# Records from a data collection
○ ○ ○ ○

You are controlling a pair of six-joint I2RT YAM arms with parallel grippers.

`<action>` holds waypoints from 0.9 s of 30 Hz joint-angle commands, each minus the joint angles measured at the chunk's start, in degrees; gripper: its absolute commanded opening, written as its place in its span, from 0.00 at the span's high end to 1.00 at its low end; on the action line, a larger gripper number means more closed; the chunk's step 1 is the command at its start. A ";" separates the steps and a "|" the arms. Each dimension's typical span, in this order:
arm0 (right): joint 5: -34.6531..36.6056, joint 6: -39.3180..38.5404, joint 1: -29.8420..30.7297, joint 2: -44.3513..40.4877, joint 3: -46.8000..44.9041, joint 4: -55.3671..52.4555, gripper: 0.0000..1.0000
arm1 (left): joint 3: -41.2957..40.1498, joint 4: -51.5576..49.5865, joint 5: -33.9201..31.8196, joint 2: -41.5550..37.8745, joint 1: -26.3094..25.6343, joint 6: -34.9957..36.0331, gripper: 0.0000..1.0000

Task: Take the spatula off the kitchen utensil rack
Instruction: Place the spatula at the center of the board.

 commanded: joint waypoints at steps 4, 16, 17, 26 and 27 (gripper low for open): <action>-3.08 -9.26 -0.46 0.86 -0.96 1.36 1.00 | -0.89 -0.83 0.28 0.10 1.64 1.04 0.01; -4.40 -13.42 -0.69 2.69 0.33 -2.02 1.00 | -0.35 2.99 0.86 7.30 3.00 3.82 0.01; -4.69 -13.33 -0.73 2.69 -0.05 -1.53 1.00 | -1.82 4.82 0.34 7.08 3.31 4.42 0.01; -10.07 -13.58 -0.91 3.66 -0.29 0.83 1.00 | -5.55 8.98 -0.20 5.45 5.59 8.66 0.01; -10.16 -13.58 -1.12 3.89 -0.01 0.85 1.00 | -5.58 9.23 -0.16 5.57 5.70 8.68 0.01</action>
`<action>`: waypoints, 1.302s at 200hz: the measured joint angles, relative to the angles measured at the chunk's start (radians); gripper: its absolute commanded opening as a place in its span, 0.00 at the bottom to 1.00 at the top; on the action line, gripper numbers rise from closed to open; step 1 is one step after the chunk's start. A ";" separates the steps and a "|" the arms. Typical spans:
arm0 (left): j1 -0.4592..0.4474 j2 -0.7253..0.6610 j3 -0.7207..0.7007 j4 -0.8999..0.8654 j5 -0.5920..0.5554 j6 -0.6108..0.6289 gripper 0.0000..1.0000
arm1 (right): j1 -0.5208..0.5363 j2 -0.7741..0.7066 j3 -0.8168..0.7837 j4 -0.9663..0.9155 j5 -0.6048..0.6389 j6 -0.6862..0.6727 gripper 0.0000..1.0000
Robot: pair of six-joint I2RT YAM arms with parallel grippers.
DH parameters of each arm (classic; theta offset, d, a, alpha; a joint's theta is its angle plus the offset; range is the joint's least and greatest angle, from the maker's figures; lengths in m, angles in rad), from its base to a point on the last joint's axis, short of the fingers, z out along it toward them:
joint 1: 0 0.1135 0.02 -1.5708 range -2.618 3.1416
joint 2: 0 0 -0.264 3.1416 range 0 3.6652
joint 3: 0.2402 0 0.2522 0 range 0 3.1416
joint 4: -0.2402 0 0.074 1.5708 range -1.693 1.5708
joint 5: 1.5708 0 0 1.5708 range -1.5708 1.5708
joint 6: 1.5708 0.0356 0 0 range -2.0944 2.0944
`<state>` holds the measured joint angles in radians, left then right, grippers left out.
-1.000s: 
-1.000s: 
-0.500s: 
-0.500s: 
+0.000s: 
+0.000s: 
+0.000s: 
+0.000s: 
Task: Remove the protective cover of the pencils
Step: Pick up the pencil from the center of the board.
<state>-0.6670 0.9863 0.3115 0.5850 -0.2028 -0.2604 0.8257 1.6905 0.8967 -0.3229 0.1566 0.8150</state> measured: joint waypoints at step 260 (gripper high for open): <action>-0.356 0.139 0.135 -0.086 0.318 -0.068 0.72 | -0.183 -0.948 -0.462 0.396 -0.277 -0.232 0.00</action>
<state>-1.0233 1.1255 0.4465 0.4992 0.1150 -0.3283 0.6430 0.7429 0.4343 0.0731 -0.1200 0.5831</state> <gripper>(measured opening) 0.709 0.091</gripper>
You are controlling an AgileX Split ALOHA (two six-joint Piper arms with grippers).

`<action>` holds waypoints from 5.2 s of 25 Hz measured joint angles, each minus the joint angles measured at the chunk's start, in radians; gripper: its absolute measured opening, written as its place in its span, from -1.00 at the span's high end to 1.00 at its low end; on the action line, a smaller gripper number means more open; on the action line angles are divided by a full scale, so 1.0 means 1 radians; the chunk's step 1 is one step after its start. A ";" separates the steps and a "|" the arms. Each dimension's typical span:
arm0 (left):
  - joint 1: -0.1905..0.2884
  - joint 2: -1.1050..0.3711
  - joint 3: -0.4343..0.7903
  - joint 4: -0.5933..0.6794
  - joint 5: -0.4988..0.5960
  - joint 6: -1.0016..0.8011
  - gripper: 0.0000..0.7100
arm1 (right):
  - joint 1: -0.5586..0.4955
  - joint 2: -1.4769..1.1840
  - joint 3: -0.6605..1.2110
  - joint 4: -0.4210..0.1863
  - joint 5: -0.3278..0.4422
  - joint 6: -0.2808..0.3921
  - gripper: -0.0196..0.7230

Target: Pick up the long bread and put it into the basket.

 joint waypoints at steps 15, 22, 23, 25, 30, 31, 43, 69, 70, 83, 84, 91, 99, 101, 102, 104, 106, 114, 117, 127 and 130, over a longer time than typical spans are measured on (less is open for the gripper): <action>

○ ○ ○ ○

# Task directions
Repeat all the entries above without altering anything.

# Completed task
You are controlling a pair of six-joint I2RT YAM arms with parallel grippers.

`<action>` holds waypoints from 0.9 s of 30 Hz joint-angle commands, each minus the joint angles measured at the chunk's start, in degrees; gripper: its absolute commanded opening, written as its place in its span, from 0.00 at the span's high end to 1.00 at its low end; on the action line, a larger gripper number means more closed; the chunk's step 1 is the command at its start. A ";" separates the steps and a "|" the arms. Each dimension's typical span, in this order:
arm0 (right): joint 5: -34.6531..36.6056, joint 6: -39.3180..38.5404, joint 1: -29.8420..30.7297, joint 2: -44.3513..40.4877, joint 3: -46.8000..44.9041, joint 4: -55.3671..52.4555, gripper: 0.0000..1.0000
arm1 (left): joint 3: -41.2957..40.1498, joint 4: -51.5576..49.5865, joint 5: -33.9201..31.8196, joint 2: -41.5550..37.8745, joint 1: -26.3094..25.6343, joint 6: -34.9957..36.0331, gripper: 0.0000..1.0000

Task: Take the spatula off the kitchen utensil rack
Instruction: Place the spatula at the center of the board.

 commanded: joint waypoints at steps 4, 16, 17, 26 and 27 (gripper low for open): <action>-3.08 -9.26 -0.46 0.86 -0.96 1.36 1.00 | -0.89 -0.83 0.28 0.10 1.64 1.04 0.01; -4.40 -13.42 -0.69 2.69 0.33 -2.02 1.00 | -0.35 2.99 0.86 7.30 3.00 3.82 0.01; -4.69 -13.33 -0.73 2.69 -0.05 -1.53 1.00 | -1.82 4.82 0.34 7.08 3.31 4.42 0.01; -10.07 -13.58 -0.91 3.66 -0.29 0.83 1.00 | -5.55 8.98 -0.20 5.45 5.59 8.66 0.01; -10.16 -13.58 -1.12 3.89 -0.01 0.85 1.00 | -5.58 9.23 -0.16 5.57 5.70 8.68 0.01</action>
`<action>`: waypoints, 1.302s at 200hz: the measured joint angles, relative to the angles measured at the chunk's start (radians); gripper: its absolute commanded opening as a place in its span, 0.00 at the bottom to 1.00 at the top; on the action line, gripper numbers rise from closed to open; step 1 is one step after the chunk's start. A ";" separates the steps and a "|" the arms. Typical spans:
arm0 (left): j1 -0.4592..0.4474 j2 -0.7253..0.6610 j3 -0.7207..0.7007 j4 -0.8999..0.8654 j5 -0.5920..0.5554 j6 -0.6108..0.6289 gripper 0.0000..1.0000
arm1 (right): j1 -0.5208..0.5363 j2 -0.7741..0.7066 j3 -0.8168..0.7837 j4 -0.9663..0.9155 j5 -0.6048..0.6389 j6 -0.6862..0.6727 gripper 0.0000..1.0000
Robot: pair of six-joint I2RT YAM arms with parallel grippers.
DH parameters of each arm (classic; theta offset, d, a, alpha; a joint's theta is its angle plus the offset; range is the joint's least and greatest angle, from the maker's figures; lengths in m, angles in rad), from its base to a point on the last joint's axis, short of the fingers, z out along it toward them:
joint 1: 0 0.1135 0.02 -1.5708 range -2.618 3.1416
joint 2: 0 0 -0.264 3.1416 range 0 3.6652
joint 3: 0.2402 0 0.2522 0 range 0 3.1416
joint 4: -0.2402 0 0.074 1.5708 range -1.693 1.5708
joint 5: 1.5708 0 0 1.5708 range -1.5708 1.5708
joint 6: 1.5708 0.0356 0 0 range -2.0944 2.0944
`<state>` holds the measured joint angles in radians, left then right, grippers left out.
-1.000s: 
-1.000s: 
-0.500s: 
-0.500s: 
+0.000s: 
+0.000s: 
+0.000s: 
+0.000s: 
Task: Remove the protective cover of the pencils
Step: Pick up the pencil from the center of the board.
<state>-0.6670 0.9863 0.3115 0.5850 -0.2028 -0.2604 0.8257 1.6905 0.8967 -0.3229 0.1566 0.8150</state> measured: joint waypoints at step 260 (gripper high for open): <action>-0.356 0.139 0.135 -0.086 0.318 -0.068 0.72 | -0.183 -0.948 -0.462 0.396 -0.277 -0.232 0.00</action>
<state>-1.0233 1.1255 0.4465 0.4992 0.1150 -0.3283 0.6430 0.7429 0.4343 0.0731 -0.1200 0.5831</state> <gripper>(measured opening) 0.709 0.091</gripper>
You are controlling an AgileX Split ALOHA (two six-joint Piper arms with grippers).

`<action>` holds waypoints from 5.2 s of 25 Hz measured joint angles, each minus the joint angles measured at the chunk's start, in radians; gripper: its absolute measured opening, written as its place in its span, from -1.00 at the span's high end to 1.00 at its low end; on the action line, a smaller gripper number means more open; on the action line angles are divided by a full scale, so 1.0 means 1 radians; the chunk's step 1 is one step after its start. A ";" separates the steps and a "|" the arms. Each dimension's typical span:
arm0 (left):
  - joint 1: -0.1905..0.2884
  - joint 2: -1.1050..0.3711
  - joint 3: -0.4343..0.7903
  - joint 4: -0.5933..0.6794
  - joint 5: -0.4988..0.5960
  - joint 6: -1.0016..0.8011
  - gripper: 0.0000..0.7100
arm1 (right):
  - joint 1: -0.5586..0.4955
  - joint 2: -1.4769..1.1840
  - joint 3: -0.6605..1.2110
  - joint 4: -0.4210..0.1863
  - joint 5: -0.3278..0.4422
  - joint 6: -0.2808..0.3921
  - gripper: -0.0196..0.7230

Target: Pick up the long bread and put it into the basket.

 joint waypoints at steps 15, 22, 23, 25, 30, 31, 43, 69, 70, 83, 84, 91, 99, 101, 102, 104, 106, 114, 117, 127 and 130, over a longer time than typical spans are measured on (less is open for the gripper): <action>

The response to this exercise is done.